◆ Description of the task ◆
Report every line below that carries the word "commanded".

◆ Dataset section ◆
● ● ●

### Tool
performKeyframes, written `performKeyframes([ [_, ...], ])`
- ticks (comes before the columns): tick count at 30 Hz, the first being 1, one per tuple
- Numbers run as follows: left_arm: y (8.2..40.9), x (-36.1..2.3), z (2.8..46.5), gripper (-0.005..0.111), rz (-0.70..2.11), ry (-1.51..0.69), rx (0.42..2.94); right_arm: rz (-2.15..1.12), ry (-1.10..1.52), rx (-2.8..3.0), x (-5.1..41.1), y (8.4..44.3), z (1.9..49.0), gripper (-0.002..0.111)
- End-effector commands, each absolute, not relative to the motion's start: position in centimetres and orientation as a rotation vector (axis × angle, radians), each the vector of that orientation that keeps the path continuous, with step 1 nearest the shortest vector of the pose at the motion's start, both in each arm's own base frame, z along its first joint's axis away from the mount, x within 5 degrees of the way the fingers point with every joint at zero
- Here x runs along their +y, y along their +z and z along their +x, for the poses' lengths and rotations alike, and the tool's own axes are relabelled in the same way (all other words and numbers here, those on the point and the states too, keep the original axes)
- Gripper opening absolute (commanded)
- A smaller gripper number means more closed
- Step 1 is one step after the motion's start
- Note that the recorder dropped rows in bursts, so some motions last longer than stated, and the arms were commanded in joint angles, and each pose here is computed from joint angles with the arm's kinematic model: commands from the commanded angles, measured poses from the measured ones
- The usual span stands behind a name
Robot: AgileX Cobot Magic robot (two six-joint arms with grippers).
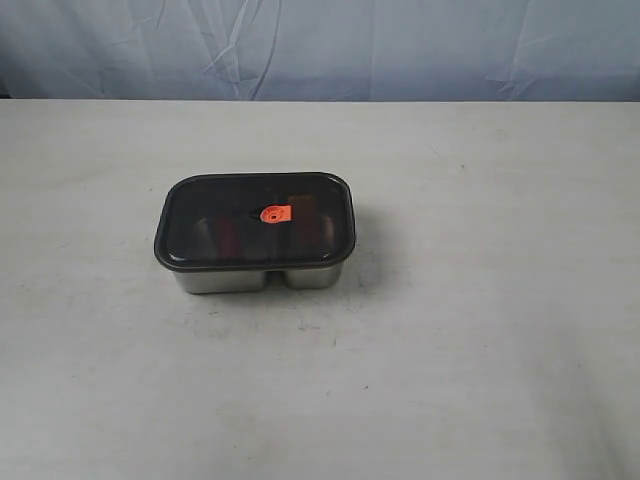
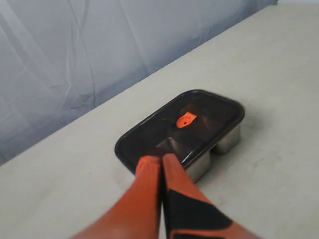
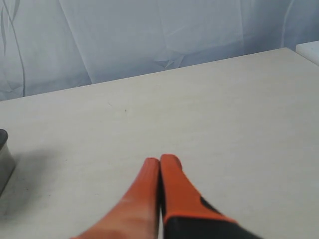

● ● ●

◆ Answer to the exercise ◆
- Gripper opening absolute (commanded)
- Note that the recorder dropped rows in bursts, so some motions last longer than stated, and the arms were commanded in joint angles, and each pose here is computed from joint angles with the arm's kinematic model: commands from the commanded angles, measured poses from the measured ones

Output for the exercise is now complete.